Work to be completed: Could you restate word for word each line from the top of the listing below through the line containing "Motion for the"? Keep the pictures out.

-=-=-=-=-

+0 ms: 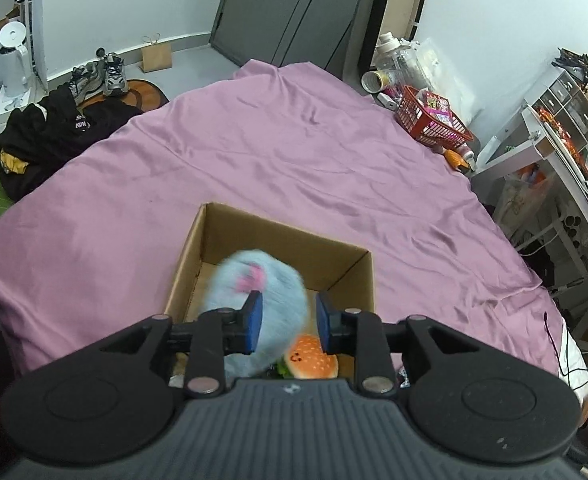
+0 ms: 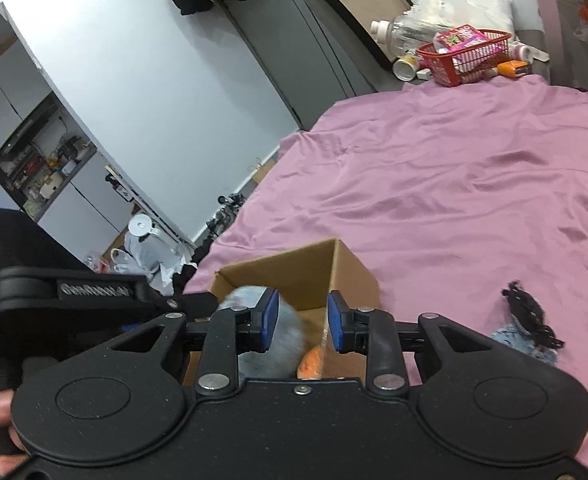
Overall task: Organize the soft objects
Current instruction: 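Lower the plush into the box and open both tools, then move both tools back to the blue patterned cloth and black plush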
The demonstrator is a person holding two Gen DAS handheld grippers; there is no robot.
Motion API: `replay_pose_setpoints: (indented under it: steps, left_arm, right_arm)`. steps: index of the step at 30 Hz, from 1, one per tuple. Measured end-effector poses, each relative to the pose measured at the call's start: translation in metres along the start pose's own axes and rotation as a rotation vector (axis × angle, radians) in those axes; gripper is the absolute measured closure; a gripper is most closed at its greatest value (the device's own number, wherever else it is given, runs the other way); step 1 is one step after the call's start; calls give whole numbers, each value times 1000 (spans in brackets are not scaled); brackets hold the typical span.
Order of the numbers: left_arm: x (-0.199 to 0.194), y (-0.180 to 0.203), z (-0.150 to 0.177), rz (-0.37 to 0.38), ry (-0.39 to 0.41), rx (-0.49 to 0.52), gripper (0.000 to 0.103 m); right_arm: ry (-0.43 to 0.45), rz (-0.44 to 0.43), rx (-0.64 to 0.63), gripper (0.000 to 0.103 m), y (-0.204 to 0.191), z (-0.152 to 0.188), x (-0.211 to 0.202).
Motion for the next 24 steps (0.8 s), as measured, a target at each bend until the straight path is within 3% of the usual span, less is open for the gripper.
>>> replay_pose_setpoints:
  steps: [6,9,12,18,24]
  left_arm:
    - [-12,9,-1,-18,13,20,61]
    - [-18,17,-1,-22,27,35,53]
    - [-21,26,3,-27,23,49,46]
    - [-22,41,15,-8,16,56,41]
    - [-15,61,29,2,-13,82,40]
  right_arm:
    - [-13,10,13,74,8,-3,-15]
    - [-1,20,12,65,14,-6,-24]
    - [-2,36,13,62,23,-6,-32]
    - [2,75,4,53,37,-7,-49]
    - [4,110,21,51,54,-9,-64]
Point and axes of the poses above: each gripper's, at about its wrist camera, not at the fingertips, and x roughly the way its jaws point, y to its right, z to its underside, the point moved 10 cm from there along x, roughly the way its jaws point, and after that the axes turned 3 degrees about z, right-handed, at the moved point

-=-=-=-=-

Problem solution:
+0 ms: 
+0 ms: 
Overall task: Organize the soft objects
Current instruction: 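Lower the plush into the box and open both tools, then move both tools back to the blue patterned cloth and black plush
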The demonstrator is a person holding two Gen DAS handheld grippers; there is no robot.
Motion API: `replay_pose_setpoints: (indented under it: steps, left_arm, right_arm)`. steps: index of the step at 30 Hz, from 1, one per tuple. Measured end-effector poses, each relative to the pose measured at the call's start: translation in metres along the start pose's own axes and rotation as a rotation vector (axis × angle, radians) in those axes; gripper is the absolute measured closure; a gripper is most closed at its greatest value (the device's own number, wherever else it is given, runs the other way); step 1 is one step after the call's start; calls give whole numbers, each value times 1000 (spans in brackets are not scaled); brackets hold the typical span.
Order of the numbers: left_arm: x (-0.199 to 0.194), y (-0.180 to 0.203), z (-0.150 to 0.177), rz (-0.37 to 0.38), ry (-0.39 to 0.41), rx (-0.49 to 0.52), gripper (0.000 to 0.103 m); right_arm: ry (-0.43 to 0.45), rz (-0.44 to 0.43), rx (-0.64 to 0.63), gripper (0.000 to 0.103 m), y (-0.204 to 0.191), z (-0.152 to 0.188), x (-0.211 to 0.202).
Motion for the next 24 steps (0.8 s), as measured, a target at each bend until the straight path is within 3% of the usual span, less is open for the gripper.

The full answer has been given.